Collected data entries
___

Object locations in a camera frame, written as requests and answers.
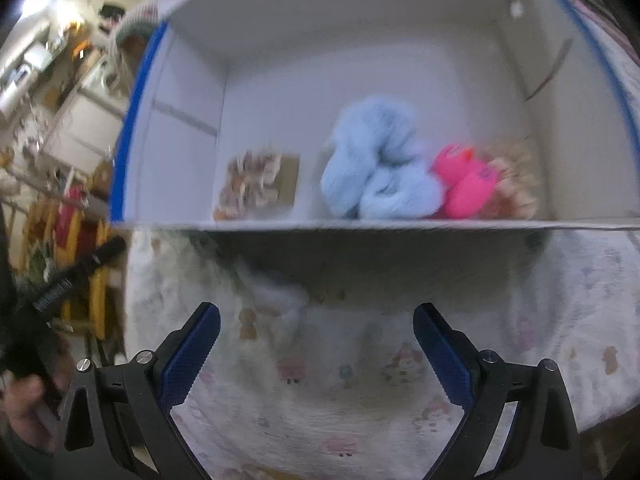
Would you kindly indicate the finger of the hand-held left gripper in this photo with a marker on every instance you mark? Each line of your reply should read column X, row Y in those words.
column 90, row 260

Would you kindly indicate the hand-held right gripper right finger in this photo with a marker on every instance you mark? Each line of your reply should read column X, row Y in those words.
column 442, row 355

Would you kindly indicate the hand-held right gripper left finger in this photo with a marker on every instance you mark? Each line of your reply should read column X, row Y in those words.
column 190, row 355

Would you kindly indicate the pink rubber duck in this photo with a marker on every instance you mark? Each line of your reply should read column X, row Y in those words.
column 465, row 185

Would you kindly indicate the beige clip card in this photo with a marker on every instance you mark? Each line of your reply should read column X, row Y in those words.
column 255, row 182

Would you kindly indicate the beige patterned lace fabric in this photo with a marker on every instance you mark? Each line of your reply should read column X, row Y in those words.
column 517, row 185

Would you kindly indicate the light blue fluffy plush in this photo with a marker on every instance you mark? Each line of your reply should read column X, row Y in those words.
column 375, row 170

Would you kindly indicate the blue and white cardboard box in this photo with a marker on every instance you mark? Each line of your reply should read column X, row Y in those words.
column 280, row 60

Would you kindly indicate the person's left hand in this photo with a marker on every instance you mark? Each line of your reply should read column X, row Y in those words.
column 25, row 402

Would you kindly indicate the yellow wooden chair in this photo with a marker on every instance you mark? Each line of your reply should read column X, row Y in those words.
column 97, row 285

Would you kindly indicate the white kitchen cabinet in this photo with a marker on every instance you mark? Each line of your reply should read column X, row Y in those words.
column 82, row 120

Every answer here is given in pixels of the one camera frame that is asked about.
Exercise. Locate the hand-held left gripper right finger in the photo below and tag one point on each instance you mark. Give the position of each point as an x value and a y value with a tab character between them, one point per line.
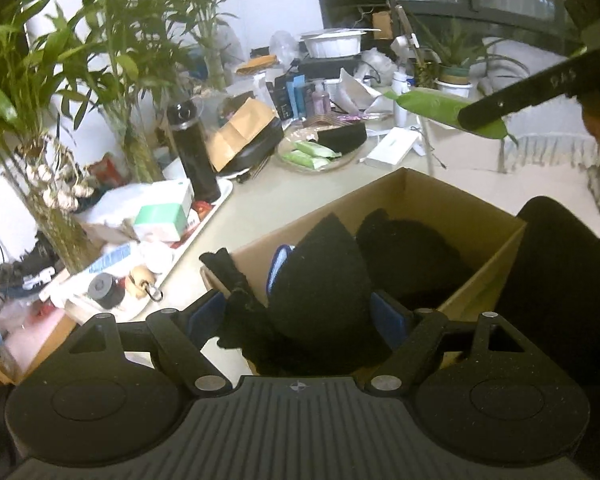
387	317

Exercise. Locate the clear round dish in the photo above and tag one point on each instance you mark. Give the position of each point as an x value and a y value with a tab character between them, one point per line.
350	160

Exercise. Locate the green white carton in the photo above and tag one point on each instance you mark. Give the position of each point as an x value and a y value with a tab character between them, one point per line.
162	210

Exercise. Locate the brown cardboard box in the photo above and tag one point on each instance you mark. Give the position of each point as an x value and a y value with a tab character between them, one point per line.
455	215

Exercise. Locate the white fringed blanket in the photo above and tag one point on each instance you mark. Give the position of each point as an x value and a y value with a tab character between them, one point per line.
545	155

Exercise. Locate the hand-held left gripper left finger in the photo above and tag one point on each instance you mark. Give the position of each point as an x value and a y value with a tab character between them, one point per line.
205	315

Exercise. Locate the green soft leaf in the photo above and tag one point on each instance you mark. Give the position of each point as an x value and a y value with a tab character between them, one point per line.
430	107

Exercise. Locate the bamboo vase with white flowers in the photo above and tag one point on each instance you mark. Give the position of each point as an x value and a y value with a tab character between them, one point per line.
45	180

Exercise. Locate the black long sock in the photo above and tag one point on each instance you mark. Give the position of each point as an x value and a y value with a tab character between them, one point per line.
235	280

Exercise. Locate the wooden figurine with carabiner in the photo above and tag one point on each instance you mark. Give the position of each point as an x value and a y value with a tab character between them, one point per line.
142	280

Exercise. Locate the potted plant in white pot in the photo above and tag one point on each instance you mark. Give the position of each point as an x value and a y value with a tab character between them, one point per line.
455	75

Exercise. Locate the white plastic tray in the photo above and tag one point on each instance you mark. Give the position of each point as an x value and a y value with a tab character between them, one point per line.
200	220

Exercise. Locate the glass vase with bamboo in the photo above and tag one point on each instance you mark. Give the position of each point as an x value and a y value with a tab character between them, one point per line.
212	60
135	150

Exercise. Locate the blue cosmetics box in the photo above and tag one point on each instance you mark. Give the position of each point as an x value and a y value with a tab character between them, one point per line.
296	95

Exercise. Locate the green tissue packs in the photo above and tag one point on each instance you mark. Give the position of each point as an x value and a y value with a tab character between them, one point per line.
310	152

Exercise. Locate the pink pump bottle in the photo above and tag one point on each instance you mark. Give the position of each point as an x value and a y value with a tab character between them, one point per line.
321	100

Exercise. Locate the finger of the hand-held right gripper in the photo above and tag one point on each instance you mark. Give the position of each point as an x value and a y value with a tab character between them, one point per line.
530	90

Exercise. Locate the dark box under container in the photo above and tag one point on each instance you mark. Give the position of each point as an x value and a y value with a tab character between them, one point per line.
330	67

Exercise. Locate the black curved headband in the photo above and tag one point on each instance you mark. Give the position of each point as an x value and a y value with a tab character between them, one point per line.
415	255

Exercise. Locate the white takeaway container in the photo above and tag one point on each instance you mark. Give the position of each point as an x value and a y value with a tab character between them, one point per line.
332	45

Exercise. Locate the black white shoe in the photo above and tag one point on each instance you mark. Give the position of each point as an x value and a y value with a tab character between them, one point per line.
25	270

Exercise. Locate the white round jar lid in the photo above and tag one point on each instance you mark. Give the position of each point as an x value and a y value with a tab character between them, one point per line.
157	257

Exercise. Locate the white crumpled paper bag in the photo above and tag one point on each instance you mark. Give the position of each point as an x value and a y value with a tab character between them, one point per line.
360	90

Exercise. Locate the white handheld gimbal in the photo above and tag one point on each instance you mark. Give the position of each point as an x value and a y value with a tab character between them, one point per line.
405	50

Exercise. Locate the clear plastic bag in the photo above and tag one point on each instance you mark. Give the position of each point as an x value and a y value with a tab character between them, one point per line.
284	45

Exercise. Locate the black cosmetics box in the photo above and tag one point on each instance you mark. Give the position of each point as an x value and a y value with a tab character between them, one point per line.
281	102

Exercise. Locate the brown paper envelope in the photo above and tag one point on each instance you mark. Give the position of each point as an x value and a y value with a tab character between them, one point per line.
240	130

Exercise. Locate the black thermos bottle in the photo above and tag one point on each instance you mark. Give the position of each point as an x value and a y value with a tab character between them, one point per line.
195	160

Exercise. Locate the person's black trouser leg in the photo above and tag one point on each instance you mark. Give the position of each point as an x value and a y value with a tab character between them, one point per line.
560	280

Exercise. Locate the black cylinder jar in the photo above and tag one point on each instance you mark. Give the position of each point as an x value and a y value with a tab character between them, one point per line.
105	291

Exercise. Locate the flat white box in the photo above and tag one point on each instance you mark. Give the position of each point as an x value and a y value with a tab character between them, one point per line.
390	147

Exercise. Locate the yellow orange cloth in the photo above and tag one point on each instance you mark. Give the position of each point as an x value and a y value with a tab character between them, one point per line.
257	63

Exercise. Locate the black felt cloth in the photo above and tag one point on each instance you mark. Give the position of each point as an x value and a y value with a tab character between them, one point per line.
325	285

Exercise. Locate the black zip case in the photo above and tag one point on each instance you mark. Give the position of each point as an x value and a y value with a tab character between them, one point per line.
257	152

___

#### Assigned task:
Check each line of the entries, and copy the ones that contain "frame".

#### Exercise answer:
Object locations in a camera frame, written as requests and answers.
Every answer here is given in pixels of the one camera frame that is asked about.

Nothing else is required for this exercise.